I'm saying it because it's true. Inside of us, we both know you belong with Victor. You're part of his work, the thing that keeps him going. If that plane leaves the ground and you're not with him, you'll regret it. Maybe not today. Maybe not tomorrow, but soon and for the rest of your life.

Casablanca


----------



## American_Pit13 (Apr 23, 2007)

BLUE PIT BULL MAN said:


> "The next thing out of your mouth better be some brilliant f%$#in Mark Twain sh!t, Because its deffinatley getting chizzled on your tomb stone."
> from the devils rejects. a rob zombie production


Oh yeah thats a good one! I love that movie.


----------



## Marty (Dec 10, 2005)

Give me justest(sp) or give me death, don't matter


----------



## smokey_joe (Oct 14, 2005)

"Frankly, my dear, I don't give a damn." - Gone with the Wind

"And just what is so special about a goose that can lay an egg?"
"Well, can YOU lay an egg?" 

I can't remember what movie the last one is from but it's Shirley Temple.


----------



## Krissy (Jul 15, 2009)

Good Fellas ... I love this scene.. My fav quotes are from this scene alone! lol

Tommy: "You mean, let me understand this cause, ya know maybe it's me, I'm a little f**kd up maybe, but I'm funny how, I mean funny like I'm a clown, I amuse you? I make you laugh, I'm here to f**kn' amuse you? What do you mean funny, funny how? How am I funny? "

Henry: "Just... you know, how you tell the story, what?"

Tommy: "No, no, I don't know, you said it. How do I know? You said I'm funny. How the f**k am I funny, what the f**k is so funny about me? Tell me, tell me what's funny!"

Henry: "[long pause] Get the f**k out of here, Tommy!"

Tommy: " Ya motherf**r! I almost had him, I almost had him. Ya stuttering pr*ck ya. Frankie, was he shaking?
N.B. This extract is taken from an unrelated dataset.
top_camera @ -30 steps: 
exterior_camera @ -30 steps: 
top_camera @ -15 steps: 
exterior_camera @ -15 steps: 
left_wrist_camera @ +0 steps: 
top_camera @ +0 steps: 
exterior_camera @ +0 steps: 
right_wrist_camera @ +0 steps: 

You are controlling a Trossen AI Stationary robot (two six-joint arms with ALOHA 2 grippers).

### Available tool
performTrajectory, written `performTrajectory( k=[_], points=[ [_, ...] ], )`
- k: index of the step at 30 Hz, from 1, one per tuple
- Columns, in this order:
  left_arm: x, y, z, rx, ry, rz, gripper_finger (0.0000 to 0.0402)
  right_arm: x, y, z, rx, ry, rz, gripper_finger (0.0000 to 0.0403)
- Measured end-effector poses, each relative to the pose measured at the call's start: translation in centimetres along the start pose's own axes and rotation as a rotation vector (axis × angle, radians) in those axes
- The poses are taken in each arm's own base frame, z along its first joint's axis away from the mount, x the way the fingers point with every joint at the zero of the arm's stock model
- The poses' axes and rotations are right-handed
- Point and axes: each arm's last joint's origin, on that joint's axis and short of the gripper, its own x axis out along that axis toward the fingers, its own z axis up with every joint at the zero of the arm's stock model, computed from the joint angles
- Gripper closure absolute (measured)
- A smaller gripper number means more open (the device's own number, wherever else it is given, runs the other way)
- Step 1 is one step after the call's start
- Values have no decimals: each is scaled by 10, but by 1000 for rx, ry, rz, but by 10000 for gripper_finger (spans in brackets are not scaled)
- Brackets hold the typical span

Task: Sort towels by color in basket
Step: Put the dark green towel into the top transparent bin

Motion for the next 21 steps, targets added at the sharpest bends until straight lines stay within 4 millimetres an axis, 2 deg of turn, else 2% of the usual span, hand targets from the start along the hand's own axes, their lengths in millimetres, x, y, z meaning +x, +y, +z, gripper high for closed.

I wonder about you sometimes, Henry. You may fold under questioning."


----------



## buzhunter (Sep 3, 2007)

HAHA! "Ya stuttering pr*ck ya" that's a good one, no doubt. I use it a lot.


----------



## StaffyDaddy (Mar 28, 2009)

Does marcellus wallace look like a b***h?!

*Brett*: What? 
*Jules*: What country are you from? 
*Brett*: What? What? Wh - ? 
*Jules*: "What" ain't no country I've ever heard of. They speak English in What? 
*Brett*: What? 
*Jules*: English, motherf***er, do you speak it? 
*Brett*: Yes! Yes! 
*Jules*: Then you know what I'm sayin'! 
*Brett*: Yes! 
*Jules*: Describe what Marsellus Wallace looks like! 
*Brett*: What? 
*Jules*: Say 'what' again. Say 'what' again, I dare you, I double dare you mother****er, say what one more G*****n time!


----------



## BLUE PIT BULL MAN (May 22, 2009)

"Thats none of your god da#ned business and i would apreaciat it if you stayed out of my personal affairs." Jim carey talking to dan mariono after dan asked him if he had another peace of gum. in ace ventura pet ditective


----------



## Sadie's Dad (Jul 9, 2009)

"He looks like a pink nightmare"

"Fra rah rah rha rah rah rah rah rah rah!!!!!!!!!!!!"

"I triple dog dare you" 

"Oooohhhhh fuuuuudge"

All from A Christmas Story.


----------



## 9361 (Jun 25, 2009)

"I'm kicking my @$$! Do you mind!" 
"STOP BREAKING THE LAW @$$hole!"
"The pen is blue! The GD pen is blue!" 

Liar Liar


----------



## Sadie's Dad (Jul 9, 2009)

Hairy- "YOU DROVE A 1/6 OF THE WAY ACROSS THE COUNTRY IN THE WRONG DIRECTION, WE DON'T HAVE ENOUGH MONEY TO GET HOME, WE DON'T HAVE ENOUGH MONEY EAT, WE DON'T HAVE ENOUGH MONEY TO SLEEP!!!!!"

Billy Madison "It's nudie magazine day, it's nudie magazine day"

Happy Gilmore "I am the first guy in league history to take off his skate and try to stab somebody with it"


----------



## jeep lex (Jan 29, 2009)

"I will take you outside and f*ck you in the streets" PE

"I dont know how to put this, I'm kind of a big deal, People know me"

"Thats what Maryland does Football and Crabcakes"

I dont know some guy with a fohawk let me in' Fuking Kyle Man


----------



## jeep lex (Jan 29, 2009)

"I have many leather bound books and my apartment smells of rich mahogany" 

"Home is where you make it" "You like to see homos naked? um thats cool"

"Im only helping you out because i heard that buffalo bob shuved a road flare up your bung hole"

what you say, your talking to me all wrong, thats the wrong tone, you do it again and ill stab you in the face with a soldering iron"

"Its just an old crapper tank people"

"u guys holding, shit everything but coke heroin and your cock"

"Wer'd you guys get those clothes the toilet store"

"What is this!!!! A center for ants!!!! how can we teach children how to read if they cant even fit inside the building"


----------



## Sadie's Dad (Jul 9, 2009)

"It's time give her 2 tickets to the gun show"


----------



## Proud Marine Dad (Apr 1, 2009)

Craig: What the Hell are You doing in my house? Eating A big ass sandwich and shit...

Thief dressed as Santa: *****! I'm Santa Claus, where the fuck the milk and cookies?

OMG I almost fell on the floor the first time I saw that scene. :rofl:

But of course the funniest scene of all was when Damon was standing by Craig at Craig's party and Donna and Money Mike walk in the door:

Damon: Who's that? 

Craig: That's uh....that's Donna

Damon: Who's the ***** she with? 

Craig: Oh that's just Money Mike, little Lucky Charms, little Michael mini pimp

Damon: That ***** look magically delicious. :rofl::rofl::rofl::rofl::rofl:

That is one of the funniest lines ever! Damn I still laugh when I see it and I have seen it about 20 times. 

Still one of my all time favorites. A Classic!


----------